How Can Leaders Adopt Psychology for Occupational Safety and Health?

business meeting

Uncertain times caused by the coronavirus has made organizations reassess how they approach the health and safety of their employees. With work environments constantly evolving, how do leaders respond during times of crisis? Where does one start in ensuring that employees are fit to work?

Simple psychology concepts offer good insights for protecting the health and safety of people in the workplace.

The Role of a Leader in Uncertain Times

It’s a tough balancing act to maintain employee morale while managing work operations during a pandemic. However, here’s an important thought to go by in these times: People are the force that drives your organization. While staying operational keeps you afloat, people are the ultimate factor that makes these happen.

As a leader, your responsibility is to communicate with your employees and prompt everyone to move forward.

Empathizing With Your Employees

During this unpredictable season, it helps to know how current events may be affecting your team.

Research shows that what we see on the news can negatively influence our thinking, with three cognitive biases keeping us in that headspace:

  • Negativity bias. When bad things happen, people put more weight on the negative rather than the positive aspects of a situation.
  • Availability bias. This is the tendency to give more importance to examples or instances that easily come to mind when assessing a situation. For example: seeing reports of an airplane crash causes people to think that flying on airplanes is unsafe and makes them believe other modes of transportation are safer overall.
  • Confirmation bias. This is the brain’s tendency to select certain “proofs” that will reinforce what we are already thinking. Humans favor information that supports their beliefs and are more likely to ignore facts that support the contrary.A knowledge of these will help you understand your employees, relate with them, and also make sober, objective decisions for the organization.

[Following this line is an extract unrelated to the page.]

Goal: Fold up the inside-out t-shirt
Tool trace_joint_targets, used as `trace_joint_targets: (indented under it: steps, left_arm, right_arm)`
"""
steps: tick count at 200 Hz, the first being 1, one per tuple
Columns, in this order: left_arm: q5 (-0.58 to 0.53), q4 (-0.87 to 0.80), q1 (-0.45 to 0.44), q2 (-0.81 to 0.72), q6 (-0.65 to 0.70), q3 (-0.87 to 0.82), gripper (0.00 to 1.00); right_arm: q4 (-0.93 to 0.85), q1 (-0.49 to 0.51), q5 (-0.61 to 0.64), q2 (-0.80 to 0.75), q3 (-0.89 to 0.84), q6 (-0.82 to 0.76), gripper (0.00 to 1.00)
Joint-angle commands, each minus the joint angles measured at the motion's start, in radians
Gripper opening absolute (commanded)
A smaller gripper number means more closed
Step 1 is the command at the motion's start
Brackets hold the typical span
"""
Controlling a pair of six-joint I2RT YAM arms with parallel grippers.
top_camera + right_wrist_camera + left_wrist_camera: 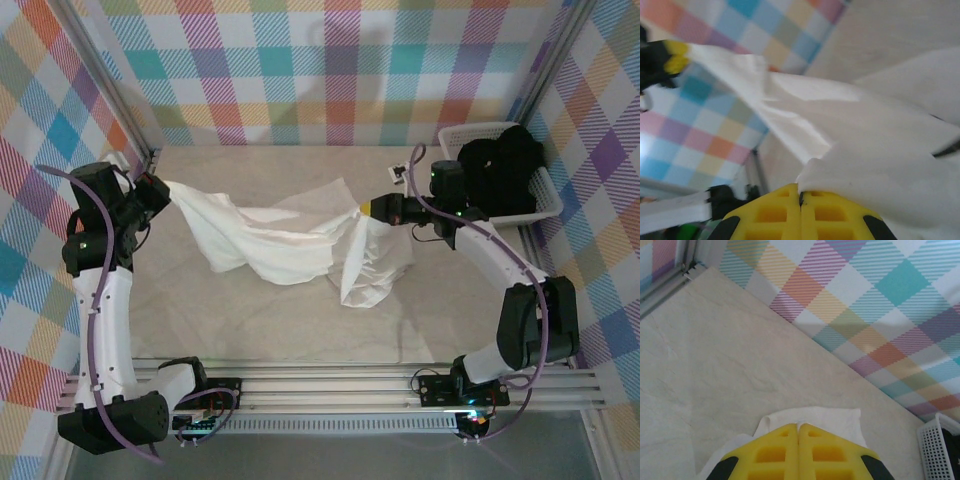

employees throwing paper into the air

Applying Maslow’s Hierarchy of Needs at Work

Occupational safety has more to do with psychology than we may think. Because a person’s safety has just as much to do with their mental state as their physical, using Abraham Maslow’s Hierarchy of Needs as a guide will give leaders a good picture of how well they’re managing this in the workplace.

Physiological Needs refers to the basic needs of human beings, like food, water, shelter, and clothing. At work, these will usually take the form of meal breaks, comfortable workspaces, restrooms, and the like. Make sure your employees have easy access to these services and are compensated fairly to support themselves.

Safety is also a basic need. Consider the kind of work you do and from there assess the needed safety provisions for your workplace.

  • Health. If you have employees coming to work physically, it is vital to have proper sanitation protocols in place. Make sure you have sanitation stations like foot baths and alcohol dispensers and practice physical distancing.
  • Security. Does your workplace have an adequate security system to prevent break-ins and similar risks?Check if your office space has working locks or even additional surveillance measures like CCTV cameras and a security guard.
  • Disaster Readiness. Does your workplace comply with your city’s safety guidelines? Is your office equipped with protection like face masks, fire-safe clothes and gear, and the like? Determine which kinds of protective equipment are essential to the kind of work you do, then have clear instructions on what to do in the event of disasters like earthquakes or fires.

Love and Belonging in the workplace may not be the same as, say, love, and belonging at home or among friends. Especially during COVID-19, workplaces should foster a sense of community for employees that encourage them to make friendships at work.

Out-of-office gimmicks like Zoom parties will help build camaraderie among team members. Esteem is a sense of personal importance derived from acceptance and respect from peers. Employees may sometimes feel like they are stagnating in their particular roles. Giving everyone opportunities to make significant contributions and commending good work will help build an encouraging environment.

Self-Actualization occurs in the workplace when an individual is able to maximize their potential.

Leaders have “a duty of care” to nurture belonging and esteem for employees at work that helps them develop a sense of purpose. Purpose motivates individuals to pursue not just professional, but also creative and personal growth in their field. When basic and psychological needs are met, team members are able to find fulfillment at work.

Using Maslow’s Hierarchy of Needs may help reveal particular points for improvement in your organization. As you navigate through this uncertain period, knowing that occupational health and safety involves both the physical and mental wellbeing of your employees will help you effectively meet their needs.